◆ WHAT THIS TASK INVOLVES: The entries below hold a line with "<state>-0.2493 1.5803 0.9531" and a line with "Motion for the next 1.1". Return those lines and all that lie between them, exactly and only.

INFORMATION PROVIDED START

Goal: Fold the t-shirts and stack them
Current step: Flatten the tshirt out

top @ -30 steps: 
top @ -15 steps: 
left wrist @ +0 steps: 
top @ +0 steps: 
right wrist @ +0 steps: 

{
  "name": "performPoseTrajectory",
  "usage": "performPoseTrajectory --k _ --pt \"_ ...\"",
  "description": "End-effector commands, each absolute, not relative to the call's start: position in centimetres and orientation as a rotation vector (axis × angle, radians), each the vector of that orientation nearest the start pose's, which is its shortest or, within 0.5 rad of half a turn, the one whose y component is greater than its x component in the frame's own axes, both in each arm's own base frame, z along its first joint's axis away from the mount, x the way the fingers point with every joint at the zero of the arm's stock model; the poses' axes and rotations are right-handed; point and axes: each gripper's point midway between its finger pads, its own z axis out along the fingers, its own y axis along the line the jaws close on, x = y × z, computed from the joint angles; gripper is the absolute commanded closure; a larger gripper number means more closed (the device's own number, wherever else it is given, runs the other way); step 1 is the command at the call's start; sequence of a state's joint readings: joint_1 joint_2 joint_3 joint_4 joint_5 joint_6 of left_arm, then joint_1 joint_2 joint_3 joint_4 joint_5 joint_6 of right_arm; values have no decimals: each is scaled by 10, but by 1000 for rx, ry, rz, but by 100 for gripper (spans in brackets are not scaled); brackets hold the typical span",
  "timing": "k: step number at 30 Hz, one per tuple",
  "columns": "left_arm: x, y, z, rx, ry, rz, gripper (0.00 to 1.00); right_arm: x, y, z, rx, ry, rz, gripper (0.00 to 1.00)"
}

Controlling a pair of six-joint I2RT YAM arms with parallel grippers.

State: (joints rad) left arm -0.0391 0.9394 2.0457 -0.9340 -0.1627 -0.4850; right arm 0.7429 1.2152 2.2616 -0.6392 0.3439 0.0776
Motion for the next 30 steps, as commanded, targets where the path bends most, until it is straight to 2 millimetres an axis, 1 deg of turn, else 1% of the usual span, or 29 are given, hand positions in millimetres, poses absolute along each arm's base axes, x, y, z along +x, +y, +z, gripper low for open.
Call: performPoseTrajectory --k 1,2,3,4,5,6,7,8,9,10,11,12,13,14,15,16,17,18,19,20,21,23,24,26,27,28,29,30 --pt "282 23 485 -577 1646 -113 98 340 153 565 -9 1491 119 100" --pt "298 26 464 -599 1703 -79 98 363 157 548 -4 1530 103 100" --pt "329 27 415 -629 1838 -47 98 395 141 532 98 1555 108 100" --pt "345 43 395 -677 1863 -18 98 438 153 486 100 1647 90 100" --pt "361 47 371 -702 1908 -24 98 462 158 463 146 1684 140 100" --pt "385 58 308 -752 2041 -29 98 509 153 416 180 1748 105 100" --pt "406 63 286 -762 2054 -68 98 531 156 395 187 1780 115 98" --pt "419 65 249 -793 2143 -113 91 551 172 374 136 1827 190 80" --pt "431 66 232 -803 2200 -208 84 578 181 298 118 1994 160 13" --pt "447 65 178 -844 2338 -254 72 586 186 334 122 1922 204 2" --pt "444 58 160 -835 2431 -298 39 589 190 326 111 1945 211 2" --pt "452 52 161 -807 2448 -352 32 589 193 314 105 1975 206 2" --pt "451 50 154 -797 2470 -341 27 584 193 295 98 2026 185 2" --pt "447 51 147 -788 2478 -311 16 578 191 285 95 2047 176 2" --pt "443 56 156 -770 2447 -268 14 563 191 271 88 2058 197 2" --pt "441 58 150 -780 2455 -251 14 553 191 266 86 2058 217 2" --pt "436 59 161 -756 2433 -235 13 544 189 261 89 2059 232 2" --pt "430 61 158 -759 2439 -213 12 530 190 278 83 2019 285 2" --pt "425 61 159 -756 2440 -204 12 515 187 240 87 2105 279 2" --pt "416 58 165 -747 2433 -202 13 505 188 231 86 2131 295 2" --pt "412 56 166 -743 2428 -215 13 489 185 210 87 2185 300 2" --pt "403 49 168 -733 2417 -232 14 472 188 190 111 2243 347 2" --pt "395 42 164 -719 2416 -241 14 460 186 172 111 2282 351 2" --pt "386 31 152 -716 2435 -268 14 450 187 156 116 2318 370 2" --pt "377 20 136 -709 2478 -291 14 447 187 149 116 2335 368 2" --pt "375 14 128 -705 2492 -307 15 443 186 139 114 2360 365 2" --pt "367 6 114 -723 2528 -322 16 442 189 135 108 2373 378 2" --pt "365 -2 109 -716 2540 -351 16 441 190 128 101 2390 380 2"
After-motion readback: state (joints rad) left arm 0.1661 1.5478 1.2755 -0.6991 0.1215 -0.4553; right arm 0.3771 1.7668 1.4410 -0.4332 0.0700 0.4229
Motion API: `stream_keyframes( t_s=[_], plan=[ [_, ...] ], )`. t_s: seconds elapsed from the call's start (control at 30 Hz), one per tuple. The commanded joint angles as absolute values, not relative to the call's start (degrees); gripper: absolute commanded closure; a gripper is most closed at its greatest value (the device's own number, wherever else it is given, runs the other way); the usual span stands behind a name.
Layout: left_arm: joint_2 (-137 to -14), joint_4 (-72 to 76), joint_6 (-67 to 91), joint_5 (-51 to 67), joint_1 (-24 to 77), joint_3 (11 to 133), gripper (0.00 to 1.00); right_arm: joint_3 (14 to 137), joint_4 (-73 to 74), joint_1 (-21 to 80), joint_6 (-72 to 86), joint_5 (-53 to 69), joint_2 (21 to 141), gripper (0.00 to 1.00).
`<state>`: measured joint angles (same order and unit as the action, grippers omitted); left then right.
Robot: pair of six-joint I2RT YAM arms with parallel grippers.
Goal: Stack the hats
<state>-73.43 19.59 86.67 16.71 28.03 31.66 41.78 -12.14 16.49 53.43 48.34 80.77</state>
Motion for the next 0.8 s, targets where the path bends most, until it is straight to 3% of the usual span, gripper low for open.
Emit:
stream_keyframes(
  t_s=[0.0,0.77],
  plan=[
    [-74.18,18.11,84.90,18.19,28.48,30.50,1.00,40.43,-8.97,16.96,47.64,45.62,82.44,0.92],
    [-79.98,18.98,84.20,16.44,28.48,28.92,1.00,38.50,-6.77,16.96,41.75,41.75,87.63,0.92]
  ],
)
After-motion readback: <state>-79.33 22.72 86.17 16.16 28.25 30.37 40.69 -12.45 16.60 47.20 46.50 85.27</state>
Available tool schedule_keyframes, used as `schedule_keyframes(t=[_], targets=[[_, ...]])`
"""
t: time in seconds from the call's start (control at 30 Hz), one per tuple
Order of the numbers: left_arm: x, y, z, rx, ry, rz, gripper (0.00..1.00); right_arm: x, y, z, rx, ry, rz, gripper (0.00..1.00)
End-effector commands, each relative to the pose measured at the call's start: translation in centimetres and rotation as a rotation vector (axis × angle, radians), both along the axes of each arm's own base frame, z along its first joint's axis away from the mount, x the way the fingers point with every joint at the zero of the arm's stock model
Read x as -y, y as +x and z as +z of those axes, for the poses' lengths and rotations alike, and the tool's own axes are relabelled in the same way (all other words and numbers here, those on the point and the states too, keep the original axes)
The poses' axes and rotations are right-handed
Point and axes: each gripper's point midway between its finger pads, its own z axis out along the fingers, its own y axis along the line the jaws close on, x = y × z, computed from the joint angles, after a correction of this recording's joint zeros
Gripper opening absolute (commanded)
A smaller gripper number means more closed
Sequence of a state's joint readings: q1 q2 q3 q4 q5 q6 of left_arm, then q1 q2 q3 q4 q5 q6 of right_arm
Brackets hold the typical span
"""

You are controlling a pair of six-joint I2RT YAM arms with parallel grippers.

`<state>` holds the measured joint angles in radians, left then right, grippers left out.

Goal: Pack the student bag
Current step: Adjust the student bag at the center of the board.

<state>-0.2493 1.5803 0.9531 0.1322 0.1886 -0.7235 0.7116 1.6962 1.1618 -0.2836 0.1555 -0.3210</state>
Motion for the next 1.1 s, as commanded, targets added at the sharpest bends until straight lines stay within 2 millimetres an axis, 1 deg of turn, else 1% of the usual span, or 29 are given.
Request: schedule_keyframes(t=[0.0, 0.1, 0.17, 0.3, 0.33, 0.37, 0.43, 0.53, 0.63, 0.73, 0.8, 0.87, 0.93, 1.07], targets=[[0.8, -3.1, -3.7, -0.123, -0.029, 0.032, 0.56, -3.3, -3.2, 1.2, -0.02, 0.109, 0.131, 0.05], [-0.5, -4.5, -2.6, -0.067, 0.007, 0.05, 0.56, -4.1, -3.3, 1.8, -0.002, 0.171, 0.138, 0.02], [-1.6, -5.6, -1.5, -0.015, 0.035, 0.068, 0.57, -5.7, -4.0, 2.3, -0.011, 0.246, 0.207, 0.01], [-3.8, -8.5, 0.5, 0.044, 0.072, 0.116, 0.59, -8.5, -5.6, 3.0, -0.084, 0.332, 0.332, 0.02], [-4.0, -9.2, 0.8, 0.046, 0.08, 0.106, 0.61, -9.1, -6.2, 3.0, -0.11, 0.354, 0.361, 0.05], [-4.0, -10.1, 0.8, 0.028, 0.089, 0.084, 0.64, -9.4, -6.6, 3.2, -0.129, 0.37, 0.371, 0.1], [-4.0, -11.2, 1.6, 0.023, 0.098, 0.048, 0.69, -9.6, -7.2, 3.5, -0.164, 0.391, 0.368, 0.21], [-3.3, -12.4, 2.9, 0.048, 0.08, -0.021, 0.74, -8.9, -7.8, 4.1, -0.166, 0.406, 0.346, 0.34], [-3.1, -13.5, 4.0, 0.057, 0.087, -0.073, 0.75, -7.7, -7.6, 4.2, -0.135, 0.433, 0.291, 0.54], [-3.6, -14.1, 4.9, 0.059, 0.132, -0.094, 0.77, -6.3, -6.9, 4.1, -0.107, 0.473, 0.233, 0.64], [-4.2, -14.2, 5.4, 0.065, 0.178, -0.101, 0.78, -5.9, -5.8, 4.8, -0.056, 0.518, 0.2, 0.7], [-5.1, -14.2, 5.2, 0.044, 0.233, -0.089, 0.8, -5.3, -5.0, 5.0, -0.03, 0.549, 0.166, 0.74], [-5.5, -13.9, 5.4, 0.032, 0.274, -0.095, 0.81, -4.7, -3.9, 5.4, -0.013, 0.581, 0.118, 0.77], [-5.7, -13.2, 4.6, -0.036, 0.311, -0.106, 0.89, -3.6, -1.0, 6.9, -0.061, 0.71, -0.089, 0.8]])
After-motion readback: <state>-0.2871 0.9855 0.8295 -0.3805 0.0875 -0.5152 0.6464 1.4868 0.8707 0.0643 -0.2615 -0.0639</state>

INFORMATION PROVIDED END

◆ YOUR RESPONSE:
<state>-0.2493 1.5803 0.9531 0.1322 0.1886 -0.7235 0.7116 1.6962 1.1618 -0.2836 0.1555 -0.3210</state>
Motion for the next 1.1 s, as commanded, targets added at the sharpest bends until straight lines stay within 2 millimetres an axis, 1 deg of turn, else 1% of the usual span, or 29 are given.

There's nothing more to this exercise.